FTI Consulting is a global professional services firm in the Industrials sector (industry: Consulting Services) that advises clients on high‑stakes financial, legal, operational, regulatory, reputational and transactional matters. Its work is organized into five reportable segments — Corporate Finance & Restructuring (≈38% of 2024 revenue), Economic Consulting (≈23%), Forensic & Litigation Consulting (≈19%), Technology (≈11%) and Strategic Communications (≈9%) — and is delivered via an expert‑driven model of Ph.D.s, JDs, CPAs and other specialists. The firm generates roughly two‑thirds of revenue in the U.S., relies heavily on billable professionals (6,633 billable as of year‑end 2024; 8,374 employees total), and is investing in AI/ML and analytics to scale service delivery. Key financials: 2024 revenue $3.699B, adjusted EBITDA margin compressed to ~10.9% amid higher compensation and SG&A, and significant share repurchase capacity remains.
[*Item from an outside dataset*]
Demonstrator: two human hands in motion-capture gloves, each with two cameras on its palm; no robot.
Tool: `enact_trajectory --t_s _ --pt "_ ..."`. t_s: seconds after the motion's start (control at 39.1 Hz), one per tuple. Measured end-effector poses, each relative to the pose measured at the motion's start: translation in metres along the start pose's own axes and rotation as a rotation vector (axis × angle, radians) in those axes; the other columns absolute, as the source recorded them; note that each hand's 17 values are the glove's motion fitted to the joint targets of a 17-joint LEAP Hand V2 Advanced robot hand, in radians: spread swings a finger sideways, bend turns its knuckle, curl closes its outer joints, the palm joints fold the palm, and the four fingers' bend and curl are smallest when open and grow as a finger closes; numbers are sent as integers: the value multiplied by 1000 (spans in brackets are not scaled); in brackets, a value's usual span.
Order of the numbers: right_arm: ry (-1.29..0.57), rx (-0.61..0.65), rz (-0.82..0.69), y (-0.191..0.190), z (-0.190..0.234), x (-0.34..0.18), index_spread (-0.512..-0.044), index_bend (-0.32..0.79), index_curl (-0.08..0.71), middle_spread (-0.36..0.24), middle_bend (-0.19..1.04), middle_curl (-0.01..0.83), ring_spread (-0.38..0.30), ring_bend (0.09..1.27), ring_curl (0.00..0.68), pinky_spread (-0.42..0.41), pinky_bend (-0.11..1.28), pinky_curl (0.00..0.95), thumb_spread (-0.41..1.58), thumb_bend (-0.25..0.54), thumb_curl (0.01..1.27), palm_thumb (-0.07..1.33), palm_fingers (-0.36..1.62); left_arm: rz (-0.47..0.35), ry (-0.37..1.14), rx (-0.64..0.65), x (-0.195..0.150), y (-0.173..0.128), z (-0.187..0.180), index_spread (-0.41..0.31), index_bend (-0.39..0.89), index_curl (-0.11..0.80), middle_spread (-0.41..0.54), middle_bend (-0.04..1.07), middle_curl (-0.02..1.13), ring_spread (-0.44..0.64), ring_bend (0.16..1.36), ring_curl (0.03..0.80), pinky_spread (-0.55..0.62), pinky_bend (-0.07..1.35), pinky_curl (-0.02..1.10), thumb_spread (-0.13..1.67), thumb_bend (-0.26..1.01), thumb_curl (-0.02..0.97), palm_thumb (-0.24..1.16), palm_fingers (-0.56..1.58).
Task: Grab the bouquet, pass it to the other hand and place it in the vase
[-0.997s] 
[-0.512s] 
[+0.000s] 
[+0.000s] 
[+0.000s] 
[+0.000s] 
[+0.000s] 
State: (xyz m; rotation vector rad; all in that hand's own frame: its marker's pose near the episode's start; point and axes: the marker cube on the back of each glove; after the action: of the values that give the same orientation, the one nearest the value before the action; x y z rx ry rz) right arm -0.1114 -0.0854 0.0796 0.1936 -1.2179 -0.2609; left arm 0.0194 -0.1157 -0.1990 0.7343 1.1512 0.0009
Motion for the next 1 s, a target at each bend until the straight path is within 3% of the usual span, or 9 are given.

Executive Compensation Practices

Compensation at FTI is likely driven by utilization, realized bill rates, segment revenue growth and adjusted profitability (Adjusted EBITDA and adjusted EPS), reflecting the firm’s billable‑professional business model rather than product margins. The 2024 MDA explicitly ties higher compensation and targeted hiring to margin compression, so annual cash incentives and bonus pools are probably sensitive to short‑term margin metrics and segment performance (e.g., Economic Consulting vs. Technology). Long‑term incentives are likely equity‑based (RSUs/PSUs and option economics) tied to TSR and adjusted financial metrics; management’s use of sizable buybacks and share‑based awards also creates recurring tax and dilution considerations (share‑based comp affected the effective tax rate in 2024). Special charges for severance and continuing AI/legal investments mean compensation committees may balance recruiting/retention needs against near‑term margin targets and free cash flow availability.

Insider Trading Considerations

Insider trading at a consulting firm like FTI will be influenced by the cyclical and deal‑driven nature of its business — material, nonpublic information often relates to litigation outcomes, bankruptcy or major M&A/antitrust engagements and can create frequent short windows of materiality. Expect strict blackout policies, heightened Section 16 reporting activity around option exercises and common use of Rule 10b5‑1 plans to provide pre‑arranged liquidity while avoiding misuse of confidential client information. Watch for insider sales tied to equity plan exercises that coincide with large buybacks (management repurchases $450M+ authorization and substantial 2025 repurchases year‑to‑date), since buybacks can both offset dilution and provide convenient exit timing for option exercise proceeds. Finally, the firm’s employment of former government officials and work on regulatory matters increases reputational and compliance risk, so insiders are subject to additional ethical/trading constraints and scrutiny.